I can say with my hand on my heart, that machine learning is by far the worst environment I’ve ever found for collaborating and keeping track of changes.
 — 
Pete Warden
I’d actually quite agree. Mind you, it’s not because of something fundamentally bad about the world of Deep Learning (•), it’s more about a collection of things that add up to a lot of pain. To summarize a much longer writeup about this
  1. 1. Size: The source data is large. This is a problem in and as of itself, since the state-of-the-art in managing large amounts of data is still, well, sucky. Think “where do you put it”, “how do you get at it”, “how do others get at it”, etc. And yeah, DropBox, and it’s ilk is where most of this stuff lives.
  2. 2. Canonical Data: The data used isn’t canonical (Actually it’s worse, it is near-canonical). Your version of the data may be different by just a few records, or you tweaked just a few records. And this may be before you get your hands on the data. Think “I’m doing stuff with only cats, so am going to chuck all the images that have cats and dogs”.
  3. 3. Version Control: Keeping track of the changes in your software is a wee bit more complicated than “Just Use Git”, because you’re also using results — Model weights / evaluation scores / etc. — from one run into the next one.
  4. 4. Deployment: You actually run your stuff on a GPU/TPU cluster somewhere.

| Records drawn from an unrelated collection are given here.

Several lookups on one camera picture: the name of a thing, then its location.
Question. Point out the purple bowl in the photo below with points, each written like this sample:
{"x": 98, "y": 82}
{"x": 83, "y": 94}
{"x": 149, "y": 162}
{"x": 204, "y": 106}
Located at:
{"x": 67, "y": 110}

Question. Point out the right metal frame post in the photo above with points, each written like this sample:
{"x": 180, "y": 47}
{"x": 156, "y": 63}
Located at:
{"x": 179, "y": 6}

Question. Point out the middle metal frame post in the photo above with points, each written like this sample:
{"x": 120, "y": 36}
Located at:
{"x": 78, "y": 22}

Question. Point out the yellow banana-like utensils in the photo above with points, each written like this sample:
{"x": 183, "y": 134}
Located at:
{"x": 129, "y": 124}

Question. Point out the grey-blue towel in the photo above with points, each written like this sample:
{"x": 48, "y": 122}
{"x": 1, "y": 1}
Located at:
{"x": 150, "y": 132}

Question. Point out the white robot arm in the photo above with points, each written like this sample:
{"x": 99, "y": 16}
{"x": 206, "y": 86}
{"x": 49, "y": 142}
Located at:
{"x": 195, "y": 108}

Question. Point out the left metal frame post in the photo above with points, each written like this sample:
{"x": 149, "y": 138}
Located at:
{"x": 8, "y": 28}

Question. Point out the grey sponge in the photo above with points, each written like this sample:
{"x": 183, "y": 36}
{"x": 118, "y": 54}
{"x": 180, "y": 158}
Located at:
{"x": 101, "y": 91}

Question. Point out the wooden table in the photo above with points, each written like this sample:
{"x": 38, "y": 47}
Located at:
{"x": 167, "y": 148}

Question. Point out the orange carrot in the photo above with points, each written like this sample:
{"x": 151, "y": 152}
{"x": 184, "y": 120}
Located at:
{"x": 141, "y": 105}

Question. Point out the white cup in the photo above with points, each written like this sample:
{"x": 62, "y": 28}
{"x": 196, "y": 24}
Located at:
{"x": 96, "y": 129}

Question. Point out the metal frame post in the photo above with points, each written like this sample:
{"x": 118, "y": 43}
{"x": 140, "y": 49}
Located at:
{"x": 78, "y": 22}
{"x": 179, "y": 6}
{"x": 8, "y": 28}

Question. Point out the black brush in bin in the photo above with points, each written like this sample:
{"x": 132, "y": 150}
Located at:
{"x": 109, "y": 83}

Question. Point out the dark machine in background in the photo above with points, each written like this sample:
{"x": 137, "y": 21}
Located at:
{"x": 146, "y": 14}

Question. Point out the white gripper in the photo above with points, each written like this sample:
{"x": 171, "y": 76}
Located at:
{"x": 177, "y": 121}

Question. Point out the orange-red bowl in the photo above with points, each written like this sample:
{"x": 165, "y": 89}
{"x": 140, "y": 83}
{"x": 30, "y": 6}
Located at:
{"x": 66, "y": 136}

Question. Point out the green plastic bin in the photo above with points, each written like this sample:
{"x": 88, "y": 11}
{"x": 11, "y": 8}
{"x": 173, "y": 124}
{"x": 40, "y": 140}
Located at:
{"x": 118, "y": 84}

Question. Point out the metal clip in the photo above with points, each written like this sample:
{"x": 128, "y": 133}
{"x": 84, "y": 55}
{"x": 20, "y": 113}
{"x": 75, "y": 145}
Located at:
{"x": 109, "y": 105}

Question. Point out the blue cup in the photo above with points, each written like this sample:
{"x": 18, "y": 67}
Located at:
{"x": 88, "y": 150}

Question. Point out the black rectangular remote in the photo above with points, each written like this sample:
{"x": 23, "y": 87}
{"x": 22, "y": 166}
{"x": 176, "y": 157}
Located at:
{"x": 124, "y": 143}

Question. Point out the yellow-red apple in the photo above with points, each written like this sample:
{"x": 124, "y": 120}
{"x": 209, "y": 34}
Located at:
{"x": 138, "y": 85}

Which means you’ve got to get your local code/data there. And given turn-around times, etc., sometimes it’s just easier to tweak things on the fly if something barfs. Which makes -1- through -3- above that much more fun
  5. 5. Runtime: Training can take forever (Sigh). Depending on what you’re doing, it can, literally, takes days or weeks. So you have “mini” models that you use to test what you’re doing, which really don’t map all that well to the actual thing, but serve as your intuitive tool to see what might happen. It’s totally subjective, and you’re managing these models in parallel with your actual work.
  6. 6. Pipelines: And it’s not like you’re sitting still while the real runs are happening. You’re merrily banging away on your code, deploying new runs while the old ones are still ongoing, some of those runs cause you to preemptively terminate other runs, etc. etc. Basically, you’ve got a huge set of multi-stage pipelines going…
  7. 7. Version Control v2: Which “results” are you looking at? You’ve got all those runs going in your pipeline, and how do you go about keeping track of the combination of code / data / run each result maps to?
/via https://xkcd.com/1597/
Yes, yes, I know, every single one of the above is solvable. None of it is exactly rocket-science, “just making sure that you are using the right tools”, “follow good programming practices”, etc.
Except.
Except, each of the above is something that even you, a highly trained, extraordinarily competent developer, nay, engineer, messes up every now and then. (And takes shortcuts around on occasion. It’s ok, you can admit it ). And when you put them all together, and add in the unfortunate reality that a lot (well, most) of the people doing this are nothardcore engineers who have been living/breathing version control and CI/CD/CT forever, well, there is so much that can go wrong I can’t even…
So yeah, Pete Warden has the right of it — there is a reproducibility crisis in Machine Learning. It’s just that I’m a wee bit more pessimistic than him about it, I don’t think it’s going to be easily resolved barring some kind of significant change.
What kind of change?
The mind boggles, but, at the very least, something like a Deep Learning version of JetBrains, or “ml-mode” in emacs, or some such. And, even then, we still have the whole Size issue in -1- above (“massive amounts of data to be managed”) to deal with…
(•) Mind you, there is a different set of issues involving randomness (SGD) and precision reduction that also comes into play, but this post is more about the software-development side of things…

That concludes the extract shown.